> **WORK TO COMPLETE**
When the word "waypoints" shows up in a line of the data below, copy that whole line.

### RECORDS TO USE

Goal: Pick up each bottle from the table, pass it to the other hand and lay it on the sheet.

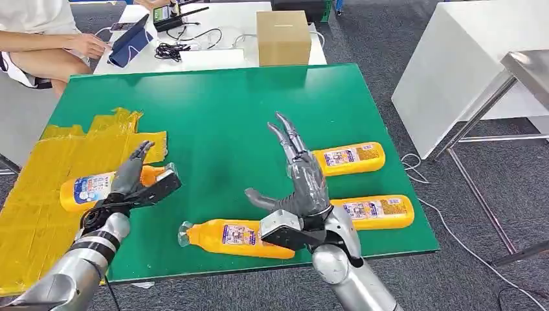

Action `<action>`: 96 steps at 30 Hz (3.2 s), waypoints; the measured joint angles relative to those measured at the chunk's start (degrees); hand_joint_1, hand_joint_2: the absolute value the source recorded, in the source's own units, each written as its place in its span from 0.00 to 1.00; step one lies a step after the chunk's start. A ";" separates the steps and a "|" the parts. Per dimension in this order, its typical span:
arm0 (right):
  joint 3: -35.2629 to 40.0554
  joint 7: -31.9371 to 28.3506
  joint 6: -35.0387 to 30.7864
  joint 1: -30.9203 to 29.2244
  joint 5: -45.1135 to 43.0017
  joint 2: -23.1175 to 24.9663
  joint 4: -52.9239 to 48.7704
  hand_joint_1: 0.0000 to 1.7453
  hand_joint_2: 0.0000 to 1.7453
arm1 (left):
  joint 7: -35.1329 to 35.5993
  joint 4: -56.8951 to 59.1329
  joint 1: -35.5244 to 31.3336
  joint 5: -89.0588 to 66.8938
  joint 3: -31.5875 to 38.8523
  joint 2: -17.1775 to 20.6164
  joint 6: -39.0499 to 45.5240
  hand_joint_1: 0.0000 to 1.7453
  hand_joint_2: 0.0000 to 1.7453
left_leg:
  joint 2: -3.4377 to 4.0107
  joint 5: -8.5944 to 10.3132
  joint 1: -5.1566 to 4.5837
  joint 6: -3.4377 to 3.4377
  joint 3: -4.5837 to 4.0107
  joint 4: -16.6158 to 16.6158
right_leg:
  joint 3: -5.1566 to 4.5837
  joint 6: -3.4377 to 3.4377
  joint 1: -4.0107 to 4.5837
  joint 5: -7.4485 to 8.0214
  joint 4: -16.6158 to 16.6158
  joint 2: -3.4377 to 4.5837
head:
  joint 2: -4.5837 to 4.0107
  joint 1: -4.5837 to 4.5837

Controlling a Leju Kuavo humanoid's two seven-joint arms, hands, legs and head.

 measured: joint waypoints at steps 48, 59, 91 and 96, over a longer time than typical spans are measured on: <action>19.87 17.00 18.87 -9.35 5.40 -7.35 24.77 0.92 1.00 | -12.33 -31.47 18.64 41.49 4.05 -1.18 -23.97 0.00 1.00 | -0.08 -0.03 0.01 -0.02 0.01 -0.01 | 0.01 0.00 0.00 -0.01 -0.02 -0.02 | 0.00 0.00; 20.35 18.23 19.07 -11.30 5.68 -7.50 26.69 1.00 1.00 | -12.51 -31.47 18.64 41.49 4.05 -1.60 -24.06 0.00 1.00 | -0.05 -0.03 0.01 -0.02 0.04 -0.01 | 0.01 0.00 0.01 -0.01 -0.02 -0.01 | 0.00 -0.02; 16.20 20.33 15.74 -12.48 6.82 -2.76 33.80 0.00 1.00 | -12.16 -33.35 19.46 41.49 3.16 -2.76 -24.25 0.00 1.00 | 0.02 0.00 0.01 0.00 0.21 -0.01 | 0.15 -0.01 0.01 0.01 -0.03 -0.01 | 0.00 -0.02; 16.20 20.28 16.22 -13.08 7.45 -2.25 35.04 0.00 1.00 | -12.16 -33.35 19.46 41.49 3.07 -2.87 -24.67 0.00 1.00 | 0.04 0.00 0.01 0.00 0.24 -0.01 | 0.16 -0.04 0.01 0.03 -0.03 0.00 | 0.00 -0.02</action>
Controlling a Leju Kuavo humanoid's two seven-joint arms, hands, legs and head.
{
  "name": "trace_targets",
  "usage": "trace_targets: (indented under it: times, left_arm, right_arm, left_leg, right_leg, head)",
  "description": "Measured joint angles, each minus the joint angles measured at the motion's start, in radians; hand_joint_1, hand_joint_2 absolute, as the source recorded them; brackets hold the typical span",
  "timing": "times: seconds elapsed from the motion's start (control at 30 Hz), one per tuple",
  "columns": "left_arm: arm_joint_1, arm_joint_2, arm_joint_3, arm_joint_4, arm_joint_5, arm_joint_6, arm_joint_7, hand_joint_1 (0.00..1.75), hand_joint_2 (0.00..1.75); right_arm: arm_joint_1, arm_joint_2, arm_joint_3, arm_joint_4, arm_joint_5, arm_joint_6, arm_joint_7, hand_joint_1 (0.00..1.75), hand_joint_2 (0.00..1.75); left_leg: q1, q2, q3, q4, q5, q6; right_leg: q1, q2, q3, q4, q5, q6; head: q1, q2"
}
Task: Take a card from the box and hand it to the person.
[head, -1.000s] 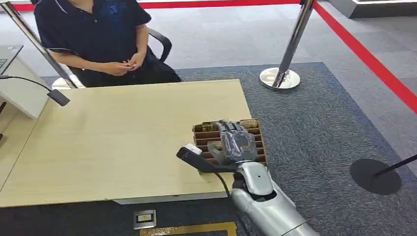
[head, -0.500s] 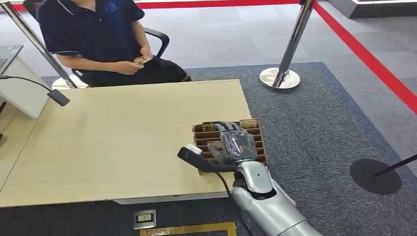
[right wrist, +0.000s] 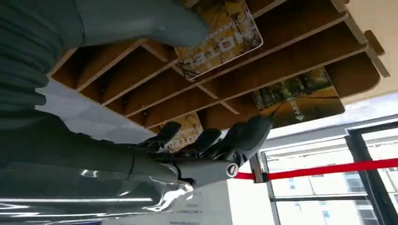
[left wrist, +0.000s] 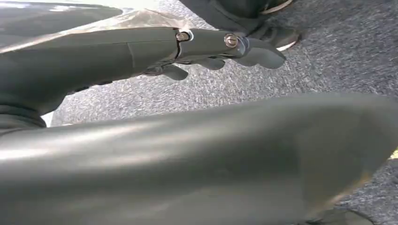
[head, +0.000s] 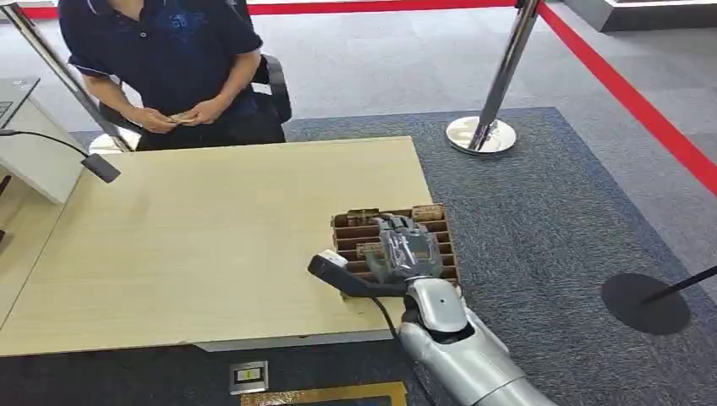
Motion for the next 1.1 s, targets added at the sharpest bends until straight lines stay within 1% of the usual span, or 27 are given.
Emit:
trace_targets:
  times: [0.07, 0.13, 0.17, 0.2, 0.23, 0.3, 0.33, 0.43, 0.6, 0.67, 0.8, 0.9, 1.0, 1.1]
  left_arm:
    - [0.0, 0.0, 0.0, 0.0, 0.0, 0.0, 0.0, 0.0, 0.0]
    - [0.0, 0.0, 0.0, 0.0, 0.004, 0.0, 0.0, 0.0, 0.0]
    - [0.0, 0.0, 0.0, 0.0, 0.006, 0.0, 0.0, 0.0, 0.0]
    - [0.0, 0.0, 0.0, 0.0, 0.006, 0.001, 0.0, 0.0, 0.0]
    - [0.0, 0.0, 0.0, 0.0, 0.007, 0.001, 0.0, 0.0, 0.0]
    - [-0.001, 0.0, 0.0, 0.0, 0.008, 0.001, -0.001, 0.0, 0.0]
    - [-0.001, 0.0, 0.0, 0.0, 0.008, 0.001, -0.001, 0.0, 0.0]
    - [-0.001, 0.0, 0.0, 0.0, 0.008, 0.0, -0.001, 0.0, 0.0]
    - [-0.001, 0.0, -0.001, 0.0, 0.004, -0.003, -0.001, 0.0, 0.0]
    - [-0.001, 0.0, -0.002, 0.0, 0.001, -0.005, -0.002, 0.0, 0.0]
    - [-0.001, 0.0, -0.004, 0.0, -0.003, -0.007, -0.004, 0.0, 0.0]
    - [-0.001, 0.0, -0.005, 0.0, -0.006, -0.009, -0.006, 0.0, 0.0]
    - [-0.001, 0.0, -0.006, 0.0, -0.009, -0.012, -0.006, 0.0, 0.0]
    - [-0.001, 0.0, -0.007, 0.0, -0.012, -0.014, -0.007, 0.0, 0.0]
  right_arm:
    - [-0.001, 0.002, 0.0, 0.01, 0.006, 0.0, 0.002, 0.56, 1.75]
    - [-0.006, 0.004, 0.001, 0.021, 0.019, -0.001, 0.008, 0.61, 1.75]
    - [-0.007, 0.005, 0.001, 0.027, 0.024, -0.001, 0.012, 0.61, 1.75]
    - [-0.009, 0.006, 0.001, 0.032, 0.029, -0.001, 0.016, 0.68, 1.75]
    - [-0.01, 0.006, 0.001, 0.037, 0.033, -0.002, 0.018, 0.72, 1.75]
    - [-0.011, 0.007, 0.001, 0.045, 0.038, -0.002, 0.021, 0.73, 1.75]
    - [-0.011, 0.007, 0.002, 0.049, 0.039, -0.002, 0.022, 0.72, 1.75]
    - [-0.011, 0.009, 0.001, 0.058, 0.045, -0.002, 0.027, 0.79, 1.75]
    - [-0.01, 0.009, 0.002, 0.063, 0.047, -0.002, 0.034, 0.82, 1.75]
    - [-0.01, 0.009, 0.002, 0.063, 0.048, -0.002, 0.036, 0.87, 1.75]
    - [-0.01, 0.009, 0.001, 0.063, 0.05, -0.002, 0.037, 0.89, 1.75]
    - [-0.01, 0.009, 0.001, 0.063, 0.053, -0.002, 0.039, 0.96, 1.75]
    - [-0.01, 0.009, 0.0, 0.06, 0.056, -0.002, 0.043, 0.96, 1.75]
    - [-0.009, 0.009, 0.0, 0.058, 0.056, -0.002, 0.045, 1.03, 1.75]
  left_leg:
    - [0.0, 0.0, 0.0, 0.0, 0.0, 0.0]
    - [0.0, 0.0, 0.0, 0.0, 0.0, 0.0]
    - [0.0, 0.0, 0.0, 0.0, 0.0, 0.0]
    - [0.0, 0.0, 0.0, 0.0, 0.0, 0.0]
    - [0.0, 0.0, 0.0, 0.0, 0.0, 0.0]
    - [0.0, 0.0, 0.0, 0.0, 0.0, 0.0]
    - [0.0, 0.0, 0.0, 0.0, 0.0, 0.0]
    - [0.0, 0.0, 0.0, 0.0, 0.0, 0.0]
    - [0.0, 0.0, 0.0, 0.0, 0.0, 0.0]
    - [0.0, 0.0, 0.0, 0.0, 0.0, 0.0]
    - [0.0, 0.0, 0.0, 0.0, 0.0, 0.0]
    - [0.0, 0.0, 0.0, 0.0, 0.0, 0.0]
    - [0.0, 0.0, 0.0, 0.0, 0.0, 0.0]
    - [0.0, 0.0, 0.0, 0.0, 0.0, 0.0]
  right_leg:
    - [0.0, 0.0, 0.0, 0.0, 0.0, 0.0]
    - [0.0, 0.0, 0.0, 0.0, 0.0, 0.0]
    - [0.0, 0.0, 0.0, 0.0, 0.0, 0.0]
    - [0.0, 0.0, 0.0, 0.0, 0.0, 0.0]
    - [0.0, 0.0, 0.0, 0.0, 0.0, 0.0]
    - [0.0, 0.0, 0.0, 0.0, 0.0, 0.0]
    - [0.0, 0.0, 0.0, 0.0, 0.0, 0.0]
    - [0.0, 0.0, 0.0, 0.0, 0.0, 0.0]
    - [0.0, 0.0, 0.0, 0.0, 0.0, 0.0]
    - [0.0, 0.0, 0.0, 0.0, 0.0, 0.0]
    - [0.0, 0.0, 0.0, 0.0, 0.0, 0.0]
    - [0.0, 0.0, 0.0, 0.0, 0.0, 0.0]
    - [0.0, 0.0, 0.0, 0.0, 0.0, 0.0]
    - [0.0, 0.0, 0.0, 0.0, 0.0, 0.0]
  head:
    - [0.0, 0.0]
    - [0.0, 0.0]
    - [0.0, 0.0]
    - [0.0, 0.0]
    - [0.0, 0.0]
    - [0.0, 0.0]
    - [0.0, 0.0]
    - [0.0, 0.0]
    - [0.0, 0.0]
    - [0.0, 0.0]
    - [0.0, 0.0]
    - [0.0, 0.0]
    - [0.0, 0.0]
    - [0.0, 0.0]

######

> **OUTPUT OF THE EXERCISE**
Action `<action>`: 96 steps at 30 Hz (3.2 s), waypoints; the measured joint angles relative to those measured at the chunk's start (degrees); hand_joint_1, hand_joint_2: the absolute value the source recorded, in the source's own units, each written as its place in its span from 0.00 to 1.00; step one lies a step after the chunk's start. A ";" separates the steps and a "|" the parts. Per dimension in this order, its typical span:
 measured: joint waypoints at steps 48, 59, 91 and 96, over a longer time than typical spans are measured on: <action>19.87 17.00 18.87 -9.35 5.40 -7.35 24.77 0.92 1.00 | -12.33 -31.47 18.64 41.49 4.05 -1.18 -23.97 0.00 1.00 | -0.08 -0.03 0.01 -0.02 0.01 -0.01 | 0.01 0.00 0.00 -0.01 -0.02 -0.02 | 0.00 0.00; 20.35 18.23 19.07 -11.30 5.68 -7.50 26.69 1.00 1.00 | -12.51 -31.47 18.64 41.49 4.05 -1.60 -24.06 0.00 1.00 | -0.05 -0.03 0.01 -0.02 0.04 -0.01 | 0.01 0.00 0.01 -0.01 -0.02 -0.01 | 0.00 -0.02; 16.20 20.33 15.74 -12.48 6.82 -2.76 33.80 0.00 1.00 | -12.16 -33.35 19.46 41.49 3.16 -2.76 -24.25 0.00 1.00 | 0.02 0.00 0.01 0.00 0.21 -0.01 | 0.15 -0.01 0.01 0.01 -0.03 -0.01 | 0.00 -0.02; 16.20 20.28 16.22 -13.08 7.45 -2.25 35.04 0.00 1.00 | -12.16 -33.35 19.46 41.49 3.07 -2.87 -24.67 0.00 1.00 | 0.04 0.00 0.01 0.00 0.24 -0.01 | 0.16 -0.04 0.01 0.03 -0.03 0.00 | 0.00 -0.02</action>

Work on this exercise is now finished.